Il progetto contestato dai magistrati si chiama Unico-Brera, proposto dai costruttori Carlo e Stefano Rusconi. È un palazzo di 11 piani, alto poco più di 34 metri, con all’interno 27 appartamenti: un bilocale, 2 trilocali, un appartamento su più livelli e 23 monolocali definiti “modello Unico”. I monolocali sono in vendita a partire da 660mila euro. Il cantiere è quasi finito.

Secondo la ricostruzione della procura, fino al 2006 in quel punto c’era un vecchio palazzo del Settecento in pessime condizioni, espropriato dal comune di Milano nel 1980. Nel 2005 la giunta di Gabriele Albertini destinò l’area a un progetto di riqualificazione per ricavare 9 case popolari. I piani però cambiarono. Nel 2006 il vecchio palazzo fu demolito e nel 2010 la giunta di Letizia Moratti, di centrodestra, vendette l’area a un fondo gestito da Bnp Paribas per 20,9 milioni di euro. Nel 2018 l’area passò poi ai costruttori Rusconi.

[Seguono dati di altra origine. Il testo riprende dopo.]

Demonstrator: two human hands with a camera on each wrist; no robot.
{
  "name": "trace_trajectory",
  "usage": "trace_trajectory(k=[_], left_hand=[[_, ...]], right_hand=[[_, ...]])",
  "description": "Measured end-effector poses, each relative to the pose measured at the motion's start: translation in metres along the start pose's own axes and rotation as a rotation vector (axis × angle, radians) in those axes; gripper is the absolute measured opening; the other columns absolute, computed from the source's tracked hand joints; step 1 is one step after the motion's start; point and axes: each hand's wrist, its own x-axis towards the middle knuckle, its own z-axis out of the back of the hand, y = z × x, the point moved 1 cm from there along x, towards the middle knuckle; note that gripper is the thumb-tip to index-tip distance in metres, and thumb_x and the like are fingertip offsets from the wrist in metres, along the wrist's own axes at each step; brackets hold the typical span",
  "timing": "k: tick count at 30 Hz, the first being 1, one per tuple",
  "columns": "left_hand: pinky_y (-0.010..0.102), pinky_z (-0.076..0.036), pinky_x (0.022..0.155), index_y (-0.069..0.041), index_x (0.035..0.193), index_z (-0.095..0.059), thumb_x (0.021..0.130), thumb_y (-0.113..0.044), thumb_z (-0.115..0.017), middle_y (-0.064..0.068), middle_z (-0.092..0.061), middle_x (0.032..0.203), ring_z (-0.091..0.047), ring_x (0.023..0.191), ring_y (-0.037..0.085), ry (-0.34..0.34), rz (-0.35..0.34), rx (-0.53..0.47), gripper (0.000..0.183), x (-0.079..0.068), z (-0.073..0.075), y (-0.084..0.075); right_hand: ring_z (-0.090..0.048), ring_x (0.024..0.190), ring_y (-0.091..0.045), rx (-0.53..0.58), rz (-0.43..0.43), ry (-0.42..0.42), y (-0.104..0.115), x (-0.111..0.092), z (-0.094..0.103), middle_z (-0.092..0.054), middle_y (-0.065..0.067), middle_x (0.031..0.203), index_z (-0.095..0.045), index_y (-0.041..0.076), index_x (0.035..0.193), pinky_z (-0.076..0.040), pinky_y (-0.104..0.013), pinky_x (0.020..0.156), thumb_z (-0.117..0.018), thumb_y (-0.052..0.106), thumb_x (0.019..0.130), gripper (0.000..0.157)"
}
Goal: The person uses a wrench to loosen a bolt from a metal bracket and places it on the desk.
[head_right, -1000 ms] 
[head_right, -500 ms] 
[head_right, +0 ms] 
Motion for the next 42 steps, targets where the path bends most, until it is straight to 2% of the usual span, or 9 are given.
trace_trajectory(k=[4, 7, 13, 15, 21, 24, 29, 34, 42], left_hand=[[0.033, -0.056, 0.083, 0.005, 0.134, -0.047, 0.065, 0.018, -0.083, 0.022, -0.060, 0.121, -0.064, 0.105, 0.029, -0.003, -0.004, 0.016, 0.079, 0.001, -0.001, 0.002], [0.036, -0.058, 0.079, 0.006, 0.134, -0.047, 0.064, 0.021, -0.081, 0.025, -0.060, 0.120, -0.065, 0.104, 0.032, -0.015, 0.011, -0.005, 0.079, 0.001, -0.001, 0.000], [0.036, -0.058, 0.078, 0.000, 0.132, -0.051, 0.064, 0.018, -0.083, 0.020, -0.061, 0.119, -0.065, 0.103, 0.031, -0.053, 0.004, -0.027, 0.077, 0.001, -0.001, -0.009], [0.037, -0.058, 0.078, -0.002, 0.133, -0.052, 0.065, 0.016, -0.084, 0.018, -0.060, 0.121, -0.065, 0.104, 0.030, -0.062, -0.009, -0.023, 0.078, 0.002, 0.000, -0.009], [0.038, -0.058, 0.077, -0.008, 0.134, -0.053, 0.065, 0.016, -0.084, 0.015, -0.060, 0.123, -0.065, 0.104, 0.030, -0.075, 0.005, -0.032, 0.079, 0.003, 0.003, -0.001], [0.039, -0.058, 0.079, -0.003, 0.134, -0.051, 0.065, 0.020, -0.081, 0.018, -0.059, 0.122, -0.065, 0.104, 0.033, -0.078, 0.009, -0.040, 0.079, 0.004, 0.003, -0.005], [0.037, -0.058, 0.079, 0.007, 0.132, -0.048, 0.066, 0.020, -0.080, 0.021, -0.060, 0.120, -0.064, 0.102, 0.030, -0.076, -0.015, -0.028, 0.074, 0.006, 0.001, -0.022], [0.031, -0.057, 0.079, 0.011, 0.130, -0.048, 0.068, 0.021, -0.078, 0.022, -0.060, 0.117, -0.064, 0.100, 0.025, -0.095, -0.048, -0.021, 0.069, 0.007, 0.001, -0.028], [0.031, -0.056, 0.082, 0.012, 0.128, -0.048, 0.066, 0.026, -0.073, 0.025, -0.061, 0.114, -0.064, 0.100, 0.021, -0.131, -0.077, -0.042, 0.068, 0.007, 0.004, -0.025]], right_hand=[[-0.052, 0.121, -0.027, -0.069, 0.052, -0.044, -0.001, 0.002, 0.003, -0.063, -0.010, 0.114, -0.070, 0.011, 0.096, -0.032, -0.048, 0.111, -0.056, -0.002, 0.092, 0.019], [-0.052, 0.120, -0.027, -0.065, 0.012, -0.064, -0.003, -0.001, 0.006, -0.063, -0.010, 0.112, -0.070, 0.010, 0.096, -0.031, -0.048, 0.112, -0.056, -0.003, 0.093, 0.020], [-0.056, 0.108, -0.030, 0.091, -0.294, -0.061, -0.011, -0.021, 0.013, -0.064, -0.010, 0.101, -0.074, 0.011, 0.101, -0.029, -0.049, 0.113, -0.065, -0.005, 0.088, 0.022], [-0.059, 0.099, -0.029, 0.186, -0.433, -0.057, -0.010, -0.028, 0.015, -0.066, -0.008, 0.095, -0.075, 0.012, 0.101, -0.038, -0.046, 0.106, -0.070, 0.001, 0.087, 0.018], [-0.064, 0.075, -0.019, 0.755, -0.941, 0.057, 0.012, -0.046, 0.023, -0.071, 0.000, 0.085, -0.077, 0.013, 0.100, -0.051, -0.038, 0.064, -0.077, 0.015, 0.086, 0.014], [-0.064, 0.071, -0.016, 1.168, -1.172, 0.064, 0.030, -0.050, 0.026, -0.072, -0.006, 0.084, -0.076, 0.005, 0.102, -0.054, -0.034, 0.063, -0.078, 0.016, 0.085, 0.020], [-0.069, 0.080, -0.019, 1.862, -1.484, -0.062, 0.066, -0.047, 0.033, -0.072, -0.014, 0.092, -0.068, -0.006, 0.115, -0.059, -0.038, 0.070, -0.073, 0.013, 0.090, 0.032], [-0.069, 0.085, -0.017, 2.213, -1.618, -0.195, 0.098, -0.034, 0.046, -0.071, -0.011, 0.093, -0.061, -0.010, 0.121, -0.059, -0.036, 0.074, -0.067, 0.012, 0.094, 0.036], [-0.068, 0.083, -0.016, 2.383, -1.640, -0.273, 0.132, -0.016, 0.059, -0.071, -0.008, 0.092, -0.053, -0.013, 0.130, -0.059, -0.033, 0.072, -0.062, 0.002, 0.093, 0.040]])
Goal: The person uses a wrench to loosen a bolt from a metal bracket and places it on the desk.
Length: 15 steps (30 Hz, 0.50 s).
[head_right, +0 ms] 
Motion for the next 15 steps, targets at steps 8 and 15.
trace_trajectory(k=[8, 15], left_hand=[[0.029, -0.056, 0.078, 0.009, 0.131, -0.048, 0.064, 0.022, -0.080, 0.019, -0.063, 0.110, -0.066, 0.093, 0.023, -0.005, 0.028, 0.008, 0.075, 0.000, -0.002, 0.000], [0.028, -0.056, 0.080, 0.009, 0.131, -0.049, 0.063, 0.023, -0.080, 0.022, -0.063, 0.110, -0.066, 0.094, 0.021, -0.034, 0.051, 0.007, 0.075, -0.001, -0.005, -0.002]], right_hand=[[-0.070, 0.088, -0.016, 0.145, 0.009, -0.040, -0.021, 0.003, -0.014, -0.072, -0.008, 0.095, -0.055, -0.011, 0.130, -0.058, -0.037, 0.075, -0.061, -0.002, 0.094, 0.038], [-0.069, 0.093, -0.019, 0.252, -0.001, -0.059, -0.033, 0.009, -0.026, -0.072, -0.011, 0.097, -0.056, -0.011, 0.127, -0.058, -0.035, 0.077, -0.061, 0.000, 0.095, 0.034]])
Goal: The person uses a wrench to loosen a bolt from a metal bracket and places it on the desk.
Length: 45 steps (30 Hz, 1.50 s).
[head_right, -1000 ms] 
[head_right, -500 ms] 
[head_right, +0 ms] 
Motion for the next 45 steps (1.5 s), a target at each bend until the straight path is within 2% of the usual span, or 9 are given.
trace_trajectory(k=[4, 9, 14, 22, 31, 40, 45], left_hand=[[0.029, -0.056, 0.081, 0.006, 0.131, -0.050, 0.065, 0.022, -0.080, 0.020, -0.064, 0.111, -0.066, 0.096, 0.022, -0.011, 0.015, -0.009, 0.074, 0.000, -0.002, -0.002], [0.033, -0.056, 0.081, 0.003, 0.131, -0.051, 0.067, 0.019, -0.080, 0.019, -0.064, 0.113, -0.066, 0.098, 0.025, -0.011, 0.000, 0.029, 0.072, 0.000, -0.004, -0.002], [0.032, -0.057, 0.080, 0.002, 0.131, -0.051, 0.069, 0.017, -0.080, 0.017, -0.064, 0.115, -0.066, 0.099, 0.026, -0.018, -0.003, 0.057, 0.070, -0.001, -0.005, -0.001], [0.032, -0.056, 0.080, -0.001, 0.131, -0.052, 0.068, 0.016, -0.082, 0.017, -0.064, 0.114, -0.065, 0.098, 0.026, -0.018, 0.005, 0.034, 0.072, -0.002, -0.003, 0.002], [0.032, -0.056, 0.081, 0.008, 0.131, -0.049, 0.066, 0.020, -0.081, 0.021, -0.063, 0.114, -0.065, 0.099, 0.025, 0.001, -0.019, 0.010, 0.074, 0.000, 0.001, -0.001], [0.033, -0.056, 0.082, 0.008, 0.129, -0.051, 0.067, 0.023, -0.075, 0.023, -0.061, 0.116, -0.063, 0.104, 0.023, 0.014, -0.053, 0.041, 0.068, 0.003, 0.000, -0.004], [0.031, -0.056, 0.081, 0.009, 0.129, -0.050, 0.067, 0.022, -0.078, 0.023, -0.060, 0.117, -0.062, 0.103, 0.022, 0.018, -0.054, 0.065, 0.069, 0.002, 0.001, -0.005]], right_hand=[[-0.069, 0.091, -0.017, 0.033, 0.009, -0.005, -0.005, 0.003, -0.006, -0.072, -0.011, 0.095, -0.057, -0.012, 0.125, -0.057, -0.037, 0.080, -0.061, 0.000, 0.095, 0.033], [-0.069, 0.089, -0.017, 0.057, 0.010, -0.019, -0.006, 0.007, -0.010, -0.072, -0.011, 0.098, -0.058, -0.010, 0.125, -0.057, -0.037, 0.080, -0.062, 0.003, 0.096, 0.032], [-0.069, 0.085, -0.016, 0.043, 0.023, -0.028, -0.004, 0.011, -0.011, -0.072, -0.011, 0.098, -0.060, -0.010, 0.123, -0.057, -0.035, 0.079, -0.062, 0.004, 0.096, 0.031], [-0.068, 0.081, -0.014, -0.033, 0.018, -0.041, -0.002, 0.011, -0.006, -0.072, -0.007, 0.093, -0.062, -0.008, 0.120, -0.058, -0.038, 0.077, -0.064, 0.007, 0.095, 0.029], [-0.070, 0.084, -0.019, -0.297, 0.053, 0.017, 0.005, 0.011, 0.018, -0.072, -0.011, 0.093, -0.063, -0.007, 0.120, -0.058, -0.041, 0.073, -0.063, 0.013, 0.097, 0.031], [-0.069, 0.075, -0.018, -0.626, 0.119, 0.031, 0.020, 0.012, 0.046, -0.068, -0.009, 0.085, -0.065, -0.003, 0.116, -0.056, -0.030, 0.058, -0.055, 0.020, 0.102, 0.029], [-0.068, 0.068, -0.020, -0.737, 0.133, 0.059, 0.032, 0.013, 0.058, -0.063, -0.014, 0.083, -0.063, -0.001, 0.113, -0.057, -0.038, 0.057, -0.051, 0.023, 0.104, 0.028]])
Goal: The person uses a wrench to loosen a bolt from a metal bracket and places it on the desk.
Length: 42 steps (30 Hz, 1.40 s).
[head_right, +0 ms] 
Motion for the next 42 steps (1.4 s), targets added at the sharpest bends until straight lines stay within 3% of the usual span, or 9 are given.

Come per molti altri progetti contestati dalla procura, anche in questo caso i magistrati accusano i progettisti e i costruttori di aver usato impropriamente la “Scia”, cioè un documento di “segnalazione di inizio attività”, al posto di un “permesso di costruire” e del piano attuativo, pratiche più impegnative e lente, che prevedono l’analisi dell’impatto del nuovo edificio sulla zona circostante. La Scia nella maggior parte dei casi si usa per interventi minori di manutenzione o restauro, e permette di accelerare le procedure burocratiche.

Il progetto Unico-Brera però era già stato valutato nel 2021 e nel 2022 dai giudici del tribunale amministrativo regionale (TAR) e da quelli del Consiglio di Stato, a cui si erano appellati alcuni abitanti della zona contrari alla costruzione del nuovo palazzo. In entrambi i casi i giudici avevano ritenuto legittime le procedure usate dai progettisti e autorizzate dal comune.

«Non comprendo come sia possibile che lo stesso edificio per il giudice amministrativo possa essere considerato regolare, mentre per la procura e per il giudice è da considerarsi abusivo», ha detto al Corriere della Sera la vicesindaca Anna Scavuzzo, che da luglio ha la delega all’Urbanistica dopo le dimissioni dell’ex assessore Giancarlo Tancredi coinvolto nell’inchiesta. Secondo Scavuzzo, il problema sono proprio i diversi orientamenti dei giudici che hanno portato a disorientare progettisti e funzionari, con interpretazioni diverse di norme e sentenze.

Più in generale, in merito alla presunte responsabilità del comune, nel decreto di sequestro si legge che a Milano è «in corso dal 2008 un ininterrotto processo di dismissione di beni pubblici di particolare importanza archeologico-storico-monumentale, paesaggistica o testimoniale», nel centro storico in aree a forte «valore commerciale», con cui vengono «trasferiti a privati prestigiosi edifici adibiti ad uffici comunali».

Nei mesi scorsi molte delle accuse sostenute dalla procura e confermate dal giudice per le indagini preliminari sono state messe in discussione dal tribunale del riesame, l’organo che si occupa di validare o annullare le misure di custodia cautelare, che ha revocato le misure cautelari a molti indagati. Le giudici del tribunale di riesame hanno scritto che una parte delle accuse non è convincente. Nelle motivazioni della revoca degli arresti domiciliari nei confronti dell’architetto Alessandro Scandurra, ex membro della commissione per il paesaggio, si legge per esempio che la «semplificazione argomentativa» è «svilente» e che «non risulta adeguatamente illustrata la genesi del patto corruttivo».